[Problem]: An exact restatement of the entire listing is needed, excluding all images.

Dataset content: Begin

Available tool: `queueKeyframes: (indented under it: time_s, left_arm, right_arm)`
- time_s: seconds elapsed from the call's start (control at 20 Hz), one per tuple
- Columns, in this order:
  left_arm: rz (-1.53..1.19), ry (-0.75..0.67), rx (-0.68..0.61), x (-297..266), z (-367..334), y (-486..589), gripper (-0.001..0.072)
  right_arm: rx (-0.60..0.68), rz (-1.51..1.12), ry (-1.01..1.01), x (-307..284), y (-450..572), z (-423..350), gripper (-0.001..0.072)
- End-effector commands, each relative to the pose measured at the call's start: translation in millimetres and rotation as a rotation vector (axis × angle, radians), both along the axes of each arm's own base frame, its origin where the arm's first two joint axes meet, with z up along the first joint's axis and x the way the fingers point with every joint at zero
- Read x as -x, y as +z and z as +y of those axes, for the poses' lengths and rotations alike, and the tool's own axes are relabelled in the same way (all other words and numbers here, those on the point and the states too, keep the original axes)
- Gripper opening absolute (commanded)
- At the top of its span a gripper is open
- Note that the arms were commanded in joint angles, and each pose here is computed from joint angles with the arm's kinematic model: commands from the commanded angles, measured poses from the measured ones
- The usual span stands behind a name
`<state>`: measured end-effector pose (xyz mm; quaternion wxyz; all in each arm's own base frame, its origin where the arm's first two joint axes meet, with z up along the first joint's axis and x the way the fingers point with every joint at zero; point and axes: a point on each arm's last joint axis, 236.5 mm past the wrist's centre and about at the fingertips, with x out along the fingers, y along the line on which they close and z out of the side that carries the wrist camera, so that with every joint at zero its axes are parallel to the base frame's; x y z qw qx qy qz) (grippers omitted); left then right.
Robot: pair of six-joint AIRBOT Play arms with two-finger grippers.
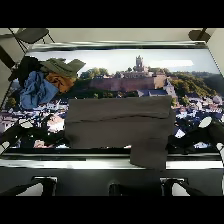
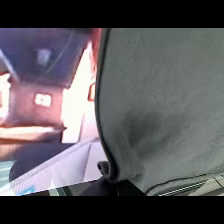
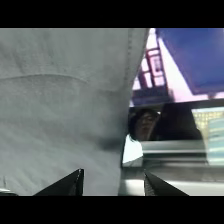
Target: Fold the shirts.
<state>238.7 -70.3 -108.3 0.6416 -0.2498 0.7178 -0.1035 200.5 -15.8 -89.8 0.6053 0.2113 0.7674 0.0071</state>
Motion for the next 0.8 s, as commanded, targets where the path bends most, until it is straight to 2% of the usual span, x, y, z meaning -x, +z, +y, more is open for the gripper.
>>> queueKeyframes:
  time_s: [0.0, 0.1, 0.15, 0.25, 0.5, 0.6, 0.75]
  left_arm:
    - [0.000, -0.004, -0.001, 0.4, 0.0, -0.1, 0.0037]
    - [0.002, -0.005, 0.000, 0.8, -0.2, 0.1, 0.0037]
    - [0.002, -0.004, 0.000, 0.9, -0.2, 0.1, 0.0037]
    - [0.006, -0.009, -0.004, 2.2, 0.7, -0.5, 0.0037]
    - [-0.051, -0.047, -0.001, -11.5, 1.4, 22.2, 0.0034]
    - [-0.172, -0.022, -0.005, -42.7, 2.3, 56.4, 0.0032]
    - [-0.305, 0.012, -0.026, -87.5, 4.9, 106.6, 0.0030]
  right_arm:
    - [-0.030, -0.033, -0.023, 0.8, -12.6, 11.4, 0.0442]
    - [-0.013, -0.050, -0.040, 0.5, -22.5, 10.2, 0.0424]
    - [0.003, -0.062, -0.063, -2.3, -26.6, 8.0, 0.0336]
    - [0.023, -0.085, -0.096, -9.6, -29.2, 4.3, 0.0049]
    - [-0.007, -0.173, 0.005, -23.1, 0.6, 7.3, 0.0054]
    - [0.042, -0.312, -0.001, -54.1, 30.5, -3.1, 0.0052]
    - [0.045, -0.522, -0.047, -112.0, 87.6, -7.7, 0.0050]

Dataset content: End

[Answer section]:
Available tool: `queueKeyframes: (indented under it: time_s, left_arm, right_arm)`
- time_s: seconds elapsed from the call's start (control at 20 Hz), one per tuple
- Columns, in this order:
  left_arm: rz (-1.53..1.19), ry (-0.75..0.67), rx (-0.68..0.61), x (-297..266), z (-367..334), y (-486..589), gripper (-0.001..0.072)
  right_arm: rx (-0.60..0.68), rz (-1.51..1.12), ry (-1.01..1.01), x (-307..284), y (-450..572), z (-423..350), gripper (-0.001..0.072)
- End-effector commands, each relative to the pose measured at the call's start: translation in millimetres and rotation as a rotation vector (axis × angle, radians), both along the axes of each arm's own base frame, its origin where the arm's first two joint axes meet, with z up along the first joint's axis and x the way the fingers point with every joint at zero
- Read x as -x, y as +z and z as +y of those axes, for the poses' lengths and rotations alike, and the tool's own axes are relabelled in the same way (all other words and numbers here, those on the point and the states too, keep the original axes)
- Gripper opening absolute (commanded)
- At the top of its span a gripper is open
- Note that the arms were commanded in joint angles, and each pose here is computed from joint angles with the arm's kinematic model: commands from the commanded angles, measured poses from the measured ones
- The usual span stands behind a name
`<state>`: measured end-effector pose (xyz mm; quaternion wxyz; all in each arm's own base frame, its origin where the arm's first two joint axes meet, with z up along the first joint's axis and x the way the fingers point with every joint at zero; point and axes: a point on each arm's last joint axis, 236.5 mm past the wrist's centre and about at the fingertips, with x out along the fingers, y along the line on which they close and z out of the side that carries the wrist camera, so that with every joint at zero its axes are parallel to the base frame's; x y z qw qx qy qz) (grippers omitted); left then right.
Robot: pair of six-joint AIRBOT Play arms with two-finger grippers.
Target: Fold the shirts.
<state>238.7 -70.3 -108.3 0.6416 -0.2498 0.7178 -0.1035 200.5 -15.8 -89.8 0.6053 0.2113 0.7674 0.0071</state>
Motion for the next 0.8 s, as commanded, targets where the path bends most, until it is straight to 2% of the usual span, x, y, z meaning -x, +z, +y, more is open for the gripper.
>>> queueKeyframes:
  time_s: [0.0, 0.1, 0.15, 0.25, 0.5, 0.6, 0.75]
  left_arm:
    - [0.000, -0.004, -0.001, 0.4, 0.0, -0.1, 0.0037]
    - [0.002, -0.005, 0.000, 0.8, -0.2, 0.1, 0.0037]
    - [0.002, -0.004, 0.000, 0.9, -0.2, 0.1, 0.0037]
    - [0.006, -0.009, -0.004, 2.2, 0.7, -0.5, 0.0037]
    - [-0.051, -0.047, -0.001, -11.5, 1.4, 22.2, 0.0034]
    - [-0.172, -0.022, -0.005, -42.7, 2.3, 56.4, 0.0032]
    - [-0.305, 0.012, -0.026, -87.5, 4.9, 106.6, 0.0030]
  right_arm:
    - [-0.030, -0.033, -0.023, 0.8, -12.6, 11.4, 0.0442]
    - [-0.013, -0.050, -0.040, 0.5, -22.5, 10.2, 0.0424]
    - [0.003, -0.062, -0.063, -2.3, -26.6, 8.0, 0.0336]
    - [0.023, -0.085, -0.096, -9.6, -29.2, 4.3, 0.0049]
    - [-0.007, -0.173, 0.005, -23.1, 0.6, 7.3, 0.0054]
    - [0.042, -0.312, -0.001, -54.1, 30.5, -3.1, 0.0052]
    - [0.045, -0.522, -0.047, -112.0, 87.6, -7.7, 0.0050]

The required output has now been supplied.